Certaines entreprises exploitent les informations collectées à des fins de publicité ciblée, notamment en les partageant avec des partenaires commerciaux. Ce phénomène alimente le sentiment d’une surveillance permanente. En 2024, les chercheurs de Kaspersky ont observé 1,7 milliard d’attaques sur des appareils IoT venant de 858 520 appareils dans le monde. Un chiffre qui rappelle que le risque ne vient pas seulement de la collecte volontaire, mais aussi des failles que ces objets introduisent dans votre réseau domestique.
La question de fond : peut-on faire confiance à une marque maison de supermarché pour gérer des données qui transitent depuis votre chambre à coucher ? Le respect de la vie privée repose sur la transparence des fabricants concernant la collecte et l’utilisation des données, et le choix d’un objet connecté dépend notamment de la réputation du fabricant. C’est précisément ce curseur que beaucoup d’acheteurs ne consultent jamais.
Ce que la réglementation va forcer à changer
Le Cyber Resilience Act a été officiellement adopté le 23 octobre 2024 et publié au Journal Officiel de l’Union européenne le 20 novembre 2024. Ce texte est l’un des piliers majeurs de la stratégie de l’Union européenne en matière de cybersécurité. Concrètement, le CRA entrera pleinement en application en décembre 2027, avec une première échéance dès septembre 2026 : les fabricants devront notifier certaines vulnérabilités activement exploitées ou incidents significatifs.
En cas de non-conformité, les acteurs s’exposent à des sanctions pouvant atteindre jusqu’à 15 millions d’euros ou 2,5% du chiffre d’affaires total sur l’exercice annuel précédent. Ce n’est plus un avertissement symbolique. Pour les distributeurs qui vendent des produits IoT sous marque maison fabriqués à l’étranger, les obligations concernent aussi bien le fabricant que l’importateur qui met le produit sur le marché de l’Union. Lidl, en distribuant des SilverCrest connectés, entre dans cette chaîne de responsabilité.

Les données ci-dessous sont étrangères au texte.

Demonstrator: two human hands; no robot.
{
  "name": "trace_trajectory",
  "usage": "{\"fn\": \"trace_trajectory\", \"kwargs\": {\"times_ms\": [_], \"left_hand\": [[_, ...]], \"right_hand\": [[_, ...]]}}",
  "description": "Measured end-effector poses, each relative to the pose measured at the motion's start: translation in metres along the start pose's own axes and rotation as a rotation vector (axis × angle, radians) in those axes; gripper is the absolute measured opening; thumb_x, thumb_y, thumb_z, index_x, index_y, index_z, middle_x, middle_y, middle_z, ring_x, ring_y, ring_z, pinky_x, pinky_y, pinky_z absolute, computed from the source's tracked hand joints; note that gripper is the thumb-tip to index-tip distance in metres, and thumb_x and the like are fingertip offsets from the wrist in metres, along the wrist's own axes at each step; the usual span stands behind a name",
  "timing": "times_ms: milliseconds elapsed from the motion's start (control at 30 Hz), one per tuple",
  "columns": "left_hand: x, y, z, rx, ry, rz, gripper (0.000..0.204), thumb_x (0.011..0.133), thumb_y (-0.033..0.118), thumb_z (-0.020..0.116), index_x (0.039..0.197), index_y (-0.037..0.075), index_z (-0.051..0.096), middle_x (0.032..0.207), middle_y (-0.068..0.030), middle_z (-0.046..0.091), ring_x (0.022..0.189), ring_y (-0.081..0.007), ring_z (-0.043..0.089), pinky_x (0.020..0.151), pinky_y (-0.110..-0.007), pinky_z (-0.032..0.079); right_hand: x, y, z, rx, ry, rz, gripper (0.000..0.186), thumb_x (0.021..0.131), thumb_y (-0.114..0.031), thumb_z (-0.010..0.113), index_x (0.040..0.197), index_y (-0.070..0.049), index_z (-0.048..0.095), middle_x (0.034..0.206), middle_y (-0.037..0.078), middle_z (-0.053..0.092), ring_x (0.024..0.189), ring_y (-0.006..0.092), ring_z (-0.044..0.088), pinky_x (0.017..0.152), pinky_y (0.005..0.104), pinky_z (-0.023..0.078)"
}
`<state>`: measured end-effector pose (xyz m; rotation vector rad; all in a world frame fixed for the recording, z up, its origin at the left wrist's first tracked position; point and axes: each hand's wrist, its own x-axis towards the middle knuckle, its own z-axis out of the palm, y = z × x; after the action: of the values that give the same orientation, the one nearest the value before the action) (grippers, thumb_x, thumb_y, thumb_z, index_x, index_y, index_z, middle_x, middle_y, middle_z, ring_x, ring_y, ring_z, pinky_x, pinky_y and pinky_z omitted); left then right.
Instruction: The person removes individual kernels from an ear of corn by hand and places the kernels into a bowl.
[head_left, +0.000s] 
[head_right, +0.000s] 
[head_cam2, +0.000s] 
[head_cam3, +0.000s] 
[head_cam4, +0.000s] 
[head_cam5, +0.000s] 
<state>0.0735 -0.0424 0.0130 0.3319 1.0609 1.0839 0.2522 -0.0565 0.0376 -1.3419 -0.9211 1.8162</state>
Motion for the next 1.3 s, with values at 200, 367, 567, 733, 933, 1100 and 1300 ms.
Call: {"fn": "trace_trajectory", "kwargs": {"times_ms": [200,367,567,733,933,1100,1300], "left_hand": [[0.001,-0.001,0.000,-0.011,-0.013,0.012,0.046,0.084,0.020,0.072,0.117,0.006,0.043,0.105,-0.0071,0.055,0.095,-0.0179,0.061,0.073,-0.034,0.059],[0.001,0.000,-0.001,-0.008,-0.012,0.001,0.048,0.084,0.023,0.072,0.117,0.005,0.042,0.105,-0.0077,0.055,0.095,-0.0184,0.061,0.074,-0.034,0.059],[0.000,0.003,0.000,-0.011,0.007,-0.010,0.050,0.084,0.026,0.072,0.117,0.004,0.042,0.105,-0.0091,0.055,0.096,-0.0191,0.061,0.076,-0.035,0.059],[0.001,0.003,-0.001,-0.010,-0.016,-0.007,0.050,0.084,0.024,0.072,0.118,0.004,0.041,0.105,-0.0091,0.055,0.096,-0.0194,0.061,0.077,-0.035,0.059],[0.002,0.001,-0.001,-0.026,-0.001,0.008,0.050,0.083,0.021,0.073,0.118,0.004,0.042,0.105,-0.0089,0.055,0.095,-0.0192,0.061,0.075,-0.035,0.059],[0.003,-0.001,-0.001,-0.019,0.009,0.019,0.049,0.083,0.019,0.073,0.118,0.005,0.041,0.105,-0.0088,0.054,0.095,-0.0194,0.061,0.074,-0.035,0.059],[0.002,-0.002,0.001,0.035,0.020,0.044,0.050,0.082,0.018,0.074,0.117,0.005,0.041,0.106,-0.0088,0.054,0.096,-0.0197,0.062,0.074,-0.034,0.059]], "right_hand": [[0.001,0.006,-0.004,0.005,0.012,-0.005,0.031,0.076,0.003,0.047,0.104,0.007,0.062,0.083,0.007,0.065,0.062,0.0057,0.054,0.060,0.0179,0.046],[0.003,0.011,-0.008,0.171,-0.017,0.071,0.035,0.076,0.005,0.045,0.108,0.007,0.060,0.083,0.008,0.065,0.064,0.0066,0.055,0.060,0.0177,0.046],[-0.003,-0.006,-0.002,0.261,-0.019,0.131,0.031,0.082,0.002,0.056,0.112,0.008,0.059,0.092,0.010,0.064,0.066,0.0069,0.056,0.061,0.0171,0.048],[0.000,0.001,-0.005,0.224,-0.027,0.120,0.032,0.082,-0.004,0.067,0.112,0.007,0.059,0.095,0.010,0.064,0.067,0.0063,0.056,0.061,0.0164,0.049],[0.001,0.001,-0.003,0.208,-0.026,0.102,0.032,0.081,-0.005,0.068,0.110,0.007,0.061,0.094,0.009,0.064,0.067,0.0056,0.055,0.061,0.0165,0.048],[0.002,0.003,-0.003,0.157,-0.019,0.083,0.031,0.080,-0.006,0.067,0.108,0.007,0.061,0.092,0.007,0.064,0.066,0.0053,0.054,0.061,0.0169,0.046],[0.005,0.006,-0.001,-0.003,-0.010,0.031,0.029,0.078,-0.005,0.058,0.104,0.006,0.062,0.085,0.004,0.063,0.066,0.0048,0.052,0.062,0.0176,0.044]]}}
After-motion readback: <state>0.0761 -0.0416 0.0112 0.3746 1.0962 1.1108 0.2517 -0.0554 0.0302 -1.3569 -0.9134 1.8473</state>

Sur le front du RGPD, le principe de “privacy by default” impose désormais que les paramètres les plus protecteurs soient activés par défaut sur les objets connectés. Ce qui signifie, en pratique, que le ventilateur connecté de 2028 ne devrait plus transmettre votre géolocalisation sans que vous l’ayez explicitement autorisé. En théorie. Parce qu’entre la réglementation et son application dans une appli développée par un sous-traitant obscur en dehors de l’Europe, le fossé reste béant.
La vraie leçon du ventilateur Lidl, c’est celle-ci : à 90 euros, vous achetez un flux d’air et une connectivité. Mais vous payez le reste avec autre chose. L’application mobile pourrait fournir des informations claires et des alertes au moment où les données sont envoyées vers le cloud, mais rares sont les fabricants d’entrée de gamme à investir dans cette transparence volontaire. La démarche de segmentation réseau reste la solution la plus efficace à date : placer ses objets connectés low-cost sur un réseau Wi-Fi séparé de son réseau principal. Pas glamour, mais redoutablement efficace pour limiter la surface d’exposition, en attendant que la réglementation oblige tout le monde à jouer honnêtement.